*Assignment*
All lines before the one containing "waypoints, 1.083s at", plus that line itself, are to be printed exactly as they appear below.
== == ==
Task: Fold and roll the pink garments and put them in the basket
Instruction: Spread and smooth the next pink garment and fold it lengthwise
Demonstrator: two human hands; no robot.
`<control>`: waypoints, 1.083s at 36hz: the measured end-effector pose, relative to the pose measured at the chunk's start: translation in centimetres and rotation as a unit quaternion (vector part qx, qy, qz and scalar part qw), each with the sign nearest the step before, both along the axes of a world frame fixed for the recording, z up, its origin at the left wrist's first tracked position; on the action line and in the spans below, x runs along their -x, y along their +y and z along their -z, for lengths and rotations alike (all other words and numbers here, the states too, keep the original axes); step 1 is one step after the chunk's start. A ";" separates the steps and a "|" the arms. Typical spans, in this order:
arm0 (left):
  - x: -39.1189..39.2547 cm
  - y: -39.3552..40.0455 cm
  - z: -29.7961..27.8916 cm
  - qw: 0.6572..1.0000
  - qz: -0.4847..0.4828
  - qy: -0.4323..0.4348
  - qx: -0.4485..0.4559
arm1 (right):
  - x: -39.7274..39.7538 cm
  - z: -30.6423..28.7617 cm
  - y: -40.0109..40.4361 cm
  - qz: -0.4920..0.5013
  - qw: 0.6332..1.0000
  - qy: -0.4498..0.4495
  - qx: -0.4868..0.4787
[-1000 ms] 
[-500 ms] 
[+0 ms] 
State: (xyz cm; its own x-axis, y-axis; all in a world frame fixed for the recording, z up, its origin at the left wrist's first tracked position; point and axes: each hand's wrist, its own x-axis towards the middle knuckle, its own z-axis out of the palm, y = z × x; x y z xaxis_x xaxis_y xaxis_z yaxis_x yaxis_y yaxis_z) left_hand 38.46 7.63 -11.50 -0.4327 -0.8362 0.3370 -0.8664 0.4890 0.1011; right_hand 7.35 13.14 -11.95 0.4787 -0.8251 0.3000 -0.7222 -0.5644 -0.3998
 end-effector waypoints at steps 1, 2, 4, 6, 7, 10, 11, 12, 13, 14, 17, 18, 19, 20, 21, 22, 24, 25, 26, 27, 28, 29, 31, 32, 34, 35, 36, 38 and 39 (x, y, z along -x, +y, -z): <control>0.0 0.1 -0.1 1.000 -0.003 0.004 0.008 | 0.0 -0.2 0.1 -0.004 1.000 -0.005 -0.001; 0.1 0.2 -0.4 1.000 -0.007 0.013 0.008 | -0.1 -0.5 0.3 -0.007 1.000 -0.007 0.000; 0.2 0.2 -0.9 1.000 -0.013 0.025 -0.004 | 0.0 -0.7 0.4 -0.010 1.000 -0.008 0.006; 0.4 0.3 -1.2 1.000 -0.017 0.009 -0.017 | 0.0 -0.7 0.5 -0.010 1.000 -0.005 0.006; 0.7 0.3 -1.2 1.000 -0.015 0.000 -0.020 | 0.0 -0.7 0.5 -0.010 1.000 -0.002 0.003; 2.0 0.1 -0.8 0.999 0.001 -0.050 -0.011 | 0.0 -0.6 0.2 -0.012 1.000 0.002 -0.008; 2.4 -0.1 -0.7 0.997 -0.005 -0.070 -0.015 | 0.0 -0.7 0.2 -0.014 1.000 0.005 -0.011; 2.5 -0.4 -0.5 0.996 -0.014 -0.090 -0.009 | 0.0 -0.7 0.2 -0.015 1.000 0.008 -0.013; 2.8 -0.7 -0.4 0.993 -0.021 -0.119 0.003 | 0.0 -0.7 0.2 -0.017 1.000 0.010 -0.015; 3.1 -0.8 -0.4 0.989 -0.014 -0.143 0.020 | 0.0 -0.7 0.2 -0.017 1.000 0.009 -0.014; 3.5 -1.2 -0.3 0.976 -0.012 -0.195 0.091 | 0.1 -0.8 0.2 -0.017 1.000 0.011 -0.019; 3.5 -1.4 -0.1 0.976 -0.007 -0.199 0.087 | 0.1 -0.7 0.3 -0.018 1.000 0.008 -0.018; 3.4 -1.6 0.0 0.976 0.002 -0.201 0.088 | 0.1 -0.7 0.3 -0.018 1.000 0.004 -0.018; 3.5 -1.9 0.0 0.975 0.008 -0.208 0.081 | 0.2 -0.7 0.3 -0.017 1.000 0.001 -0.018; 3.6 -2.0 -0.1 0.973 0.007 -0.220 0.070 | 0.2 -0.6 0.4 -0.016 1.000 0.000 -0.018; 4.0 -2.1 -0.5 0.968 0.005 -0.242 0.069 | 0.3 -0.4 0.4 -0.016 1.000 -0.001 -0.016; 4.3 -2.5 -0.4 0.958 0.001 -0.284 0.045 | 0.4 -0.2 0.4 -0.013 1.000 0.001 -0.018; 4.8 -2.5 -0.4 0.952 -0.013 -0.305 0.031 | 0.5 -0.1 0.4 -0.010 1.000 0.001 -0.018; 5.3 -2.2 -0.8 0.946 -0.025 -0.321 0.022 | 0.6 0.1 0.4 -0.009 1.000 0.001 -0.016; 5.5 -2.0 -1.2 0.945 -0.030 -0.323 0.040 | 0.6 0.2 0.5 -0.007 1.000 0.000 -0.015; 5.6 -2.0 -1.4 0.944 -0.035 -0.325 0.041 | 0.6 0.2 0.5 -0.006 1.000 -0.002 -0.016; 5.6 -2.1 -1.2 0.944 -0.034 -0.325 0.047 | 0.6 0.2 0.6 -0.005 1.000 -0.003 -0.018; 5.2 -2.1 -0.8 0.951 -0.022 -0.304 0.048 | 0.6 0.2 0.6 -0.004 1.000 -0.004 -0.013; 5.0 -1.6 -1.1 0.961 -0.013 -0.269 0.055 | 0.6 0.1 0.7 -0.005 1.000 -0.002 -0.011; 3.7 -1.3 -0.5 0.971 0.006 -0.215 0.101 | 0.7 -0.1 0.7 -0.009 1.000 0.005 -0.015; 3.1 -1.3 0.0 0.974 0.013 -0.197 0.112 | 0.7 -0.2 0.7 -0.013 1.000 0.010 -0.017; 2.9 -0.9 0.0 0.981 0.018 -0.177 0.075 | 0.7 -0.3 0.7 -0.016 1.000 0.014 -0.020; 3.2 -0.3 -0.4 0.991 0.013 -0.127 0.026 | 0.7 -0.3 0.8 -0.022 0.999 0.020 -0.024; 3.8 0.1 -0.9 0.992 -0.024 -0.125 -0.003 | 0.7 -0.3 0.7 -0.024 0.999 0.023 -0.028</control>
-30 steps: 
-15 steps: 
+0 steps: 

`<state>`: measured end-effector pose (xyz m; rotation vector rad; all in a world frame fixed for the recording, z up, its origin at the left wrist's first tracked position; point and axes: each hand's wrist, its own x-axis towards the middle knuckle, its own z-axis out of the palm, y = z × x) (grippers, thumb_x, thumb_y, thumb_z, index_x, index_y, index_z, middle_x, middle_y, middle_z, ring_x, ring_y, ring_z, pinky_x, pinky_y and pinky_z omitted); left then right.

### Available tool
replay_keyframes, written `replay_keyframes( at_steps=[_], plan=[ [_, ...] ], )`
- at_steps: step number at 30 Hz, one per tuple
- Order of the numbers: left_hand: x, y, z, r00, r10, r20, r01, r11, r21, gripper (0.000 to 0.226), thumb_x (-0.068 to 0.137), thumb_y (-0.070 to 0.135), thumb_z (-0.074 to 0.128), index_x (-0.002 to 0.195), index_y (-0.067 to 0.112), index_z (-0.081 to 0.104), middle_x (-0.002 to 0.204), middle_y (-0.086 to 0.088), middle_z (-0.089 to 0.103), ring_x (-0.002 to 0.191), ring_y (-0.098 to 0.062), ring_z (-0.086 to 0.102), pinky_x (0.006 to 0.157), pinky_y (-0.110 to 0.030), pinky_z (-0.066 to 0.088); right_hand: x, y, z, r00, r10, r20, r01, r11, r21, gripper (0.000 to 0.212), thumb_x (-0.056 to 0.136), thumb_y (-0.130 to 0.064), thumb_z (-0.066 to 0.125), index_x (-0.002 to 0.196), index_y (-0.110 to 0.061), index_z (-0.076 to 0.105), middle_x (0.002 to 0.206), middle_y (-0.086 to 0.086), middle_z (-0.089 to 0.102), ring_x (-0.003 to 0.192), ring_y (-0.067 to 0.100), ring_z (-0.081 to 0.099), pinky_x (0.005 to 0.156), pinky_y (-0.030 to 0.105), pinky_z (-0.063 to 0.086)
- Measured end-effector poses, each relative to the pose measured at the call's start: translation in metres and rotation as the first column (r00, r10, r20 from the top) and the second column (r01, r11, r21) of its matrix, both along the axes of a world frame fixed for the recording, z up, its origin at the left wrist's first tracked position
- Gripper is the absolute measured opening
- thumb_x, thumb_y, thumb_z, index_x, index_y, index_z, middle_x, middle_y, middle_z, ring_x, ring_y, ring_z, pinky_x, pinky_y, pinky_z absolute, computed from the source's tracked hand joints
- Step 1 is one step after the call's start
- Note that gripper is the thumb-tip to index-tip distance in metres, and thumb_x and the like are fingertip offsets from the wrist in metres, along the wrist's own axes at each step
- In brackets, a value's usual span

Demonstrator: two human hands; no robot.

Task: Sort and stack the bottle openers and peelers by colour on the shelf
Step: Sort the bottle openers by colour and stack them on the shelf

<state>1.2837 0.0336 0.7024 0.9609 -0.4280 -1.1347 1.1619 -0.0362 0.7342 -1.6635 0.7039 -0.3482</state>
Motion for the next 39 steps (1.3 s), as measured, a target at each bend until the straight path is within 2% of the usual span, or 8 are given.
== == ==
*Final answer*
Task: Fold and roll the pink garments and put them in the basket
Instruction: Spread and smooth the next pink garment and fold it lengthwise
Demonstrator: two human hands; no robot.
`<control>`: waypoints, 1.083s at 36hz: the measured end-effector pose, relative to the pose measured at the chunk's start: translation in centimetres and rotation as a unit quaternion (vector part qx, qy, qz and scalar part qw), each with the sign nearest the step before, both along the axes of a world frame fixed for the recording, z up, its origin at the left wrist's first tracked position; on the action line and in the spans below, x runs along their -x, y along their +y and z along their -z, for lengths and rotations alike (all other words and numbers here, the states too, keep the original axes); step 1 is one step after the chunk's start. A ";" separates the steps and a "|" the arms. Typical spans, in this order:

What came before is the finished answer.